> [WHAT IS BEING ASKED]: The required output is the whole listing below, unchanged.

> [PROVIDED MATERIAL]:

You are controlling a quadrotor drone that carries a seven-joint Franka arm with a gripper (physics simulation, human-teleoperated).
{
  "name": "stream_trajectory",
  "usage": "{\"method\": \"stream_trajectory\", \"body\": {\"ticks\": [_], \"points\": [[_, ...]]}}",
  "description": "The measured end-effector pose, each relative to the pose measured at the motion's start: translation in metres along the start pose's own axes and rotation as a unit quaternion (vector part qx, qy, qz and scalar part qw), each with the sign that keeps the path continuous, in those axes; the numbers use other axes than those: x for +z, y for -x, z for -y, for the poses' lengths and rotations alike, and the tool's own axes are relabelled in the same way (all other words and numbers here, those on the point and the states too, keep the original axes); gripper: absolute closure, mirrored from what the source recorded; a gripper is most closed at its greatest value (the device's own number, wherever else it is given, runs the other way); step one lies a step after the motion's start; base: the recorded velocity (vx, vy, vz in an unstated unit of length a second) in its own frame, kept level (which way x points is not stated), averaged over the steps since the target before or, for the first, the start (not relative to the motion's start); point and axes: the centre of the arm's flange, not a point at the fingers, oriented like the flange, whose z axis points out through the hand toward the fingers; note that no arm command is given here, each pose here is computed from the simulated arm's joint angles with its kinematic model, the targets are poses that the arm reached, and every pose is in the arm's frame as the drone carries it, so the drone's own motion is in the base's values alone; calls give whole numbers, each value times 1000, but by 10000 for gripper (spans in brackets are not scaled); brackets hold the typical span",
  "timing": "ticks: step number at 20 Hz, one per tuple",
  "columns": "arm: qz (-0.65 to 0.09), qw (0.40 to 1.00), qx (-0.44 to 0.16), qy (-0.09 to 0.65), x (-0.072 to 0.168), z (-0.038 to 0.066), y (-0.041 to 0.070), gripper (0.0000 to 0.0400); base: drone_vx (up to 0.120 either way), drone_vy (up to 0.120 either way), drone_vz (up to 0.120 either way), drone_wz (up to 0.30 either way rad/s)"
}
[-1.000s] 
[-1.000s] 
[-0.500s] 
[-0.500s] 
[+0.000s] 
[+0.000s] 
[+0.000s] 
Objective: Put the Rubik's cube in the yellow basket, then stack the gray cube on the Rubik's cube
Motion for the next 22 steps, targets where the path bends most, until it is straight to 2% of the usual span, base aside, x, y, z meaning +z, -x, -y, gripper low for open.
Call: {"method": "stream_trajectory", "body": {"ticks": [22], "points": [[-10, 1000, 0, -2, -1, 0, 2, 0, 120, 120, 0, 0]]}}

> [RESULT]:
You are controlling a quadrotor drone that carries a seven-joint Franka arm with a gripper (physics simulation, human-teleoperated).
{
  "name": "stream_trajectory",
  "usage": "{\"method\": \"stream_trajectory\", \"body\": {\"ticks\": [_], \"points\": [[_, ...]]}}",
  "description": "The measured end-effector pose, each relative to the pose measured at the motion's start: translation in metres along the start pose's own axes and rotation as a unit quaternion (vector part qx, qy, qz and scalar part qw), each with the sign that keeps the path continuous, in those axes; the numbers use other axes than those: x for +z, y for -x, z for -y, for the poses' lengths and rotations alike, and the tool's own axes are relabelled in the same way (all other words and numbers here, those on the point and the states too, keep the original axes); gripper: absolute closure, mirrored from what the source recorded; a gripper is most closed at its greatest value (the device's own number, wherever else it is given, runs the other way); step one lies a step after the motion's start; base: the recorded velocity (vx, vy, vz in an unstated unit of length a second) in its own frame, kept level (which way x points is not stated), averaged over the steps since the target before or, for the first, the start (not relative to the motion's start); point and axes: the centre of the arm's flange, not a point at the fingers, oriented like the flange, whose z axis points out through the hand toward the fingers; note that no arm command is given here, each pose here is computed from the simulated arm's joint angles with its kinematic model, the targets are poses that the arm reached, and every pose is in the arm's frame as the drone carries it, so the drone's own motion is in the base's values alone; calls give whole numbers, each value times 1000, but by 10000 for gripper (spans in brackets are not scaled); brackets hold the typical span",
  "timing": "ticks: step number at 20 Hz, one per tuple",
  "columns": "arm: qz (-0.65 to 0.09), qw (0.40 to 1.00), qx (-0.44 to 0.16), qy (-0.09 to 0.65), x (-0.072 to 0.168), z (-0.038 to 0.066), y (-0.041 to 0.070), gripper (0.0000 to 0.0400); base: drone_vx (up to 0.120 either way), drone_vy (up to 0.120 either way), drone_vz (up to 0.120 either way), drone_wz (up to 0.30 either way rad/s)"
}
[-1.000s] 
[-1.000s] 
[-0.500s] 
[-0.500s] 
[+0.000s] 
[+0.000s] 
[+0.000s] 
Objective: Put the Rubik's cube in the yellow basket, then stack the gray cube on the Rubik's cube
Motion for the next 22 steps, targets where the path bends most, until it is straight to 2% of the usual span, base aside, x, y, z meaning +z, -x, -y, gripper low for open.
Call: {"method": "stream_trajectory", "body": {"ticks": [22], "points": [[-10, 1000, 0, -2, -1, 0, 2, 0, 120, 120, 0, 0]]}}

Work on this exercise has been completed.